Posted on H-GERMAN on 12 April 1996, without a proper date of publication. Source given as:


Addition by an American scholar visiting Germany at the time:

Yesterday the debate over Goldhagen's book hit Germany with the publication of an excerpt by 'Die Zeit', which in a front-page article announced that a new 'Historikerstreit' could be expected -- and was already underway in the U.S. It also gave excerpts from reviews in the U.S. by Gordon Craig, Paul Johnson and others. These excerpts and the front-page article were basically positive toward the book's claims, though reservations were voiced. There were also apparently dissenting opinions at 'Die Zeit', which is not unusual there.

Today (Friday) the left-liberal 'Frankfurter Rundschau' also had a front-page article, as well as an editorial and a page-three feature.
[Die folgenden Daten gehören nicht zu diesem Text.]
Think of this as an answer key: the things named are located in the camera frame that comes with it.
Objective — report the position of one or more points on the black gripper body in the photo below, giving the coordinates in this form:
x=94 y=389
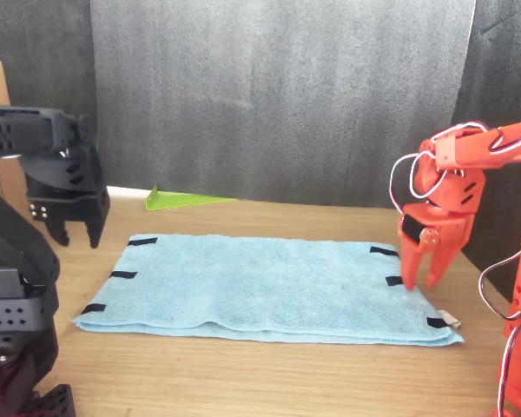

These were all more negative than the coverage in 'Die Zeit'. They quoted German holocaust experts who trashed the book -- at least according to the summary, though I find it hard to believe that they rejected it so thoroughly as the authors report (saying that there was "nothing" of value in the book), and of course there was no indication that these were experts whose theses were being questioned in the book. They also indicated that the book had been turned down by several publishers in Germany, and quoted the negative comments by one of the 'Lektoren', from Fischer-Verlag. (The book will be published in September by Seider, which is generally known for more conservative books.)

The part that I found most disturbing was the following sentence in the 'Rundschau' page-three article by Matthias Arning and Rolf Paasch (the latter is the FR U.S. correspondent, and is thus probably responsible for this part); in discussing the U.S. reactions to the book, they write: "Was und wieviel daran 'i.e., in the book's theses unter Geschichtswissenschaftlern wirklich neu ist, wird dabei in der US-Debatte bisher nur selten gefragt, diskutieren hier doch meist juedische Nicht-Historiker, sprich Journalisten und Kolumnisten unter sich." It's beyond me what the Jewishness of the journalists has to do with their judgements, unless one assumes that the authors mean 1) that the Jewish journalists are biased, or 2) that there is some kind of Jewish control of American media -- an idea which, of course, simply demonstrates the persistence of the kind of ideology that Goldhagen is concerned with. At the very least, the remark demonstrates the propensity among even some 'enlightened' Germans to think in 'racial' terms.


W. Daniel Wilson, University of California, currently in Goettingen.